| How to complete this task |
Transcribe each record precisely; images stay out.

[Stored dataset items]
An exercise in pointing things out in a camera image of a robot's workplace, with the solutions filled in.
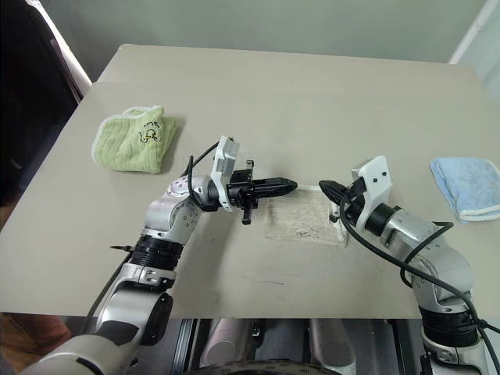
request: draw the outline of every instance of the table
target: table
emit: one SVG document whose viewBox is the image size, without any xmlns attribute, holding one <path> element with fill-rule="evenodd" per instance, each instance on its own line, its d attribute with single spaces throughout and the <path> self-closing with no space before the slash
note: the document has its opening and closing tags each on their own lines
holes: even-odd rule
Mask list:
<svg viewBox="0 0 500 375">
<path fill-rule="evenodd" d="M 96 166 L 102 119 L 160 104 L 180 129 L 158 175 Z M 473 298 L 500 317 L 500 221 L 457 223 L 429 169 L 437 156 L 500 166 L 500 110 L 465 67 L 338 56 L 124 45 L 85 96 L 0 233 L 0 311 L 84 315 L 133 245 L 148 204 L 221 134 L 241 143 L 254 176 L 350 182 L 386 155 L 391 204 L 456 225 L 450 245 L 476 274 Z M 211 159 L 197 166 L 211 170 Z M 353 240 L 347 248 L 263 236 L 241 213 L 204 214 L 184 249 L 172 317 L 420 317 L 398 270 Z"/>
</svg>

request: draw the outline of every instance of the blue towel
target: blue towel
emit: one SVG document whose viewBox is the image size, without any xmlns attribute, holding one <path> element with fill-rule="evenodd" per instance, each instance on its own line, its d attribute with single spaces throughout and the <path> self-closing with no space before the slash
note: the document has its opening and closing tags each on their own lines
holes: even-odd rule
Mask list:
<svg viewBox="0 0 500 375">
<path fill-rule="evenodd" d="M 500 218 L 500 173 L 491 161 L 436 158 L 430 169 L 460 223 Z"/>
</svg>

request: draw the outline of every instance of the green towel
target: green towel
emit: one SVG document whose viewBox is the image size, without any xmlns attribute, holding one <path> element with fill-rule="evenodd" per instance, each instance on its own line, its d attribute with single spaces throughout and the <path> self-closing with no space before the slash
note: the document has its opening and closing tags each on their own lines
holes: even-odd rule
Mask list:
<svg viewBox="0 0 500 375">
<path fill-rule="evenodd" d="M 110 170 L 159 173 L 177 125 L 163 107 L 132 107 L 102 121 L 92 159 Z"/>
</svg>

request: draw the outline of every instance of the folded towel
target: folded towel
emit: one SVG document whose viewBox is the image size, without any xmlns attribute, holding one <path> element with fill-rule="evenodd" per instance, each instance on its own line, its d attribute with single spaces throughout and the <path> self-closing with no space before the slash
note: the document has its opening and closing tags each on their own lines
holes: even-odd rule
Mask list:
<svg viewBox="0 0 500 375">
<path fill-rule="evenodd" d="M 430 169 L 461 223 L 500 218 L 500 173 L 491 161 L 437 158 Z"/>
<path fill-rule="evenodd" d="M 92 159 L 110 170 L 159 173 L 177 125 L 163 107 L 132 107 L 102 121 Z"/>
</svg>

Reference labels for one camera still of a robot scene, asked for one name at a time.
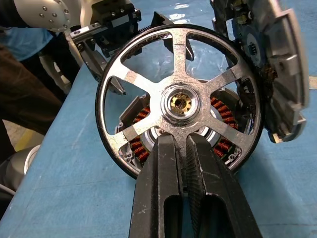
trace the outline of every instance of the blue shirt
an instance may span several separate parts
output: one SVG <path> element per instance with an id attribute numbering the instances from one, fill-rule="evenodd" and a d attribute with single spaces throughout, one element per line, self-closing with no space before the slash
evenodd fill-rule
<path id="1" fill-rule="evenodd" d="M 11 28 L 0 34 L 0 43 L 22 61 L 43 49 L 52 38 L 44 28 Z"/>

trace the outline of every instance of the cable
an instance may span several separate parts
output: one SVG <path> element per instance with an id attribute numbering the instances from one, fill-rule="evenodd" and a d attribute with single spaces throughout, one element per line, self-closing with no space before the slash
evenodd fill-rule
<path id="1" fill-rule="evenodd" d="M 9 193 L 10 195 L 14 196 L 15 195 L 15 191 L 11 190 L 10 188 L 0 184 L 0 190 Z"/>

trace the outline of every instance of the wheel spoke
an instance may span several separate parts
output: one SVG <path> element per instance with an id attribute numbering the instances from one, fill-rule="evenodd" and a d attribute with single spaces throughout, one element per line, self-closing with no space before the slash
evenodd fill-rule
<path id="1" fill-rule="evenodd" d="M 246 135 L 244 133 L 239 132 L 238 130 L 230 127 L 226 123 L 210 116 L 209 117 L 209 125 L 210 129 L 214 130 L 218 134 L 225 137 L 227 140 L 231 141 L 236 146 L 240 147 L 243 153 L 246 153 L 248 149 L 251 148 L 252 143 L 255 139 L 254 135 Z"/>
<path id="2" fill-rule="evenodd" d="M 242 63 L 238 63 L 232 68 L 228 69 L 226 72 L 218 75 L 209 82 L 206 83 L 206 88 L 208 89 L 209 95 L 214 91 L 223 88 L 224 86 L 232 83 L 243 76 L 248 76 L 249 72 Z"/>
<path id="3" fill-rule="evenodd" d="M 130 70 L 120 62 L 116 62 L 114 64 L 115 65 L 113 65 L 108 72 L 109 77 L 116 77 L 128 83 L 131 83 L 151 95 L 156 87 L 155 83 L 143 77 L 142 75 Z"/>
<path id="4" fill-rule="evenodd" d="M 156 126 L 157 121 L 158 120 L 156 120 L 154 116 L 151 116 L 151 114 L 149 114 L 146 118 L 124 129 L 123 131 L 115 135 L 110 135 L 109 143 L 111 147 L 116 148 L 116 150 L 118 151 L 123 145 L 127 144 L 135 137 L 141 135 L 143 132 L 147 131 L 151 127 Z"/>
<path id="5" fill-rule="evenodd" d="M 186 73 L 186 35 L 187 31 L 170 31 L 173 36 L 174 75 Z"/>

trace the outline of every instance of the blue table surface
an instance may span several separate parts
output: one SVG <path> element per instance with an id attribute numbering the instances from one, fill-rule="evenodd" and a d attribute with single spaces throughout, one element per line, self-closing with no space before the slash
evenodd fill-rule
<path id="1" fill-rule="evenodd" d="M 211 28 L 213 10 L 204 0 L 178 2 L 133 1 L 142 12 L 140 25 L 149 24 L 153 11 L 173 21 Z M 310 74 L 317 73 L 317 2 L 285 0 L 300 21 L 307 47 Z M 198 59 L 206 52 L 194 48 Z M 207 64 L 221 70 L 222 58 Z M 159 79 L 166 61 L 137 58 L 134 64 L 149 67 L 144 74 Z M 202 77 L 205 61 L 189 69 Z M 95 122 L 97 82 L 88 69 L 80 70 L 70 95 L 44 138 L 22 185 L 0 222 L 0 238 L 124 238 L 128 236 L 135 180 L 126 175 L 107 154 Z M 110 127 L 134 98 L 137 90 L 119 97 L 112 94 L 106 105 Z M 273 144 L 266 132 L 254 153 L 238 173 L 249 205 L 264 238 L 317 237 L 317 92 L 304 111 L 307 125 L 295 141 Z"/>

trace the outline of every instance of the center hub
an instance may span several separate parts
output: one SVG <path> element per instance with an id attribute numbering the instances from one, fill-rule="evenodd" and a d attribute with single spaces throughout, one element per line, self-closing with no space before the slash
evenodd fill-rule
<path id="1" fill-rule="evenodd" d="M 189 123 L 200 109 L 197 93 L 186 85 L 174 85 L 166 89 L 161 100 L 164 117 L 175 124 Z"/>

| Answer for this exercise |
An exercise in pointing things out in a camera image of a robot's workplace, with the solutions filled in.
request: draw the outline of every instance of the table
target: table
emit: one SVG document whose viewBox is the image size, without any xmlns attribute, holding one <path> element with fill-rule="evenodd" per instance, each instance on its own line, its d attribute with single spaces throughout and the <path> self-closing with no space before the slash
note: the document has its opening and closing tags each on their own lines
holes: even-odd rule
Mask list:
<svg viewBox="0 0 500 375">
<path fill-rule="evenodd" d="M 96 166 L 102 119 L 160 104 L 180 129 L 158 175 Z M 473 298 L 500 317 L 500 221 L 457 223 L 429 169 L 437 156 L 500 166 L 500 110 L 465 67 L 338 56 L 124 45 L 85 96 L 0 233 L 0 311 L 84 315 L 133 245 L 148 204 L 221 134 L 241 143 L 254 176 L 350 182 L 386 155 L 391 204 L 456 225 L 450 245 L 476 274 Z M 211 159 L 197 166 L 211 170 Z M 353 240 L 347 248 L 263 236 L 241 213 L 204 214 L 184 249 L 172 317 L 420 317 L 398 270 Z"/>
</svg>

request: draw the outline of every instance of the blue towel
target: blue towel
emit: one SVG document whose viewBox is the image size, without any xmlns attribute, holding one <path> element with fill-rule="evenodd" per instance, each instance on its own line, its d attribute with single spaces throughout and the <path> self-closing with no space before the slash
note: the document has its opening and closing tags each on their own lines
holes: even-odd rule
Mask list:
<svg viewBox="0 0 500 375">
<path fill-rule="evenodd" d="M 500 218 L 500 173 L 491 161 L 436 158 L 430 169 L 460 223 Z"/>
</svg>

request: draw the outline of every instance of the green towel
target: green towel
emit: one SVG document whose viewBox is the image size, without any xmlns attribute, holding one <path> element with fill-rule="evenodd" per instance, each instance on its own line, its d attribute with single spaces throughout and the <path> self-closing with no space before the slash
note: the document has its opening and closing tags each on their own lines
holes: even-odd rule
Mask list:
<svg viewBox="0 0 500 375">
<path fill-rule="evenodd" d="M 110 170 L 159 173 L 177 125 L 163 107 L 132 107 L 102 121 L 92 159 Z"/>
</svg>

request: draw the outline of every instance of the folded towel
target: folded towel
emit: one SVG document whose viewBox is the image size, without any xmlns attribute, holding one <path> element with fill-rule="evenodd" per instance, each instance on its own line, its d attribute with single spaces throughout and the <path> self-closing with no space before the slash
note: the document has its opening and closing tags each on their own lines
holes: even-odd rule
Mask list:
<svg viewBox="0 0 500 375">
<path fill-rule="evenodd" d="M 430 169 L 461 223 L 500 218 L 500 173 L 491 161 L 437 158 Z"/>
<path fill-rule="evenodd" d="M 92 159 L 110 170 L 159 173 L 177 125 L 163 107 L 132 107 L 102 121 Z"/>
</svg>

Reference labels for one camera still of a robot scene, asked for one name at a time.
trace the outline of every instance of the blue shirt
an instance may span several separate parts
output: one SVG <path> element per instance with an id attribute numbering the instances from one, fill-rule="evenodd" and a d attribute with single spaces throughout, one element per line, self-closing with no space before the slash
evenodd fill-rule
<path id="1" fill-rule="evenodd" d="M 11 28 L 0 34 L 0 43 L 22 61 L 43 49 L 52 38 L 44 28 Z"/>

trace the outline of every instance of the cable
an instance may span several separate parts
output: one SVG <path> element per instance with an id attribute numbering the instances from one, fill-rule="evenodd" and a d attribute with single spaces throughout, one element per line, self-closing with no space before the slash
evenodd fill-rule
<path id="1" fill-rule="evenodd" d="M 9 193 L 10 195 L 14 196 L 15 195 L 15 191 L 11 190 L 10 188 L 0 184 L 0 190 Z"/>

trace the outline of every instance of the wheel spoke
an instance may span several separate parts
output: one SVG <path> element per instance with an id attribute numbering the instances from one, fill-rule="evenodd" and a d attribute with single spaces throughout, one element per line, self-closing with no space before the slash
evenodd fill-rule
<path id="1" fill-rule="evenodd" d="M 246 135 L 244 133 L 239 132 L 238 130 L 230 127 L 226 123 L 210 116 L 209 117 L 209 125 L 210 129 L 214 130 L 218 134 L 225 137 L 227 140 L 231 141 L 236 146 L 240 147 L 243 153 L 246 153 L 248 149 L 251 148 L 252 143 L 255 139 L 254 135 Z"/>
<path id="2" fill-rule="evenodd" d="M 242 63 L 238 63 L 232 68 L 228 69 L 226 72 L 218 75 L 209 82 L 206 83 L 206 88 L 208 89 L 209 95 L 214 91 L 223 88 L 224 86 L 232 83 L 243 76 L 248 76 L 249 72 Z"/>
<path id="3" fill-rule="evenodd" d="M 130 70 L 120 62 L 116 62 L 114 64 L 115 65 L 113 65 L 108 72 L 109 77 L 116 77 L 128 83 L 131 83 L 151 95 L 156 87 L 155 83 L 143 77 L 142 75 Z"/>
<path id="4" fill-rule="evenodd" d="M 156 126 L 157 121 L 158 120 L 156 120 L 154 116 L 151 116 L 151 114 L 149 114 L 146 118 L 124 129 L 123 131 L 115 135 L 110 135 L 109 143 L 111 147 L 116 148 L 116 150 L 118 151 L 123 145 L 127 144 L 135 137 L 141 135 L 143 132 L 147 131 L 151 127 Z"/>
<path id="5" fill-rule="evenodd" d="M 186 73 L 186 35 L 187 31 L 170 31 L 173 36 L 174 75 Z"/>

trace the outline of every instance of the blue table surface
an instance may span several separate parts
output: one SVG <path> element per instance with an id attribute numbering the instances from one, fill-rule="evenodd" and a d attribute with single spaces throughout, one element per line, self-closing with no space before the slash
evenodd fill-rule
<path id="1" fill-rule="evenodd" d="M 211 28 L 213 10 L 204 0 L 178 2 L 133 1 L 142 12 L 140 25 L 149 24 L 153 11 L 173 21 Z M 310 74 L 317 73 L 317 2 L 285 0 L 300 21 L 307 47 Z M 198 59 L 206 52 L 194 48 Z M 207 64 L 221 70 L 222 58 Z M 159 79 L 166 61 L 137 58 L 134 64 L 149 67 L 144 74 Z M 202 77 L 205 61 L 189 69 Z M 95 122 L 97 82 L 88 69 L 80 70 L 70 95 L 44 138 L 22 185 L 0 222 L 0 238 L 124 238 L 128 236 L 135 180 L 126 175 L 107 154 Z M 110 127 L 134 98 L 137 90 L 119 97 L 112 94 L 106 105 Z M 273 144 L 266 132 L 254 153 L 238 173 L 249 205 L 264 238 L 317 237 L 317 92 L 304 111 L 307 125 L 295 141 Z"/>

trace the outline of every instance of the center hub
an instance may span several separate parts
output: one SVG <path> element per instance with an id attribute numbering the instances from one, fill-rule="evenodd" and a d attribute with single spaces throughout, one element per line, self-closing with no space before the slash
evenodd fill-rule
<path id="1" fill-rule="evenodd" d="M 189 123 L 200 109 L 197 93 L 186 85 L 174 85 L 166 89 L 161 100 L 164 117 L 175 124 Z"/>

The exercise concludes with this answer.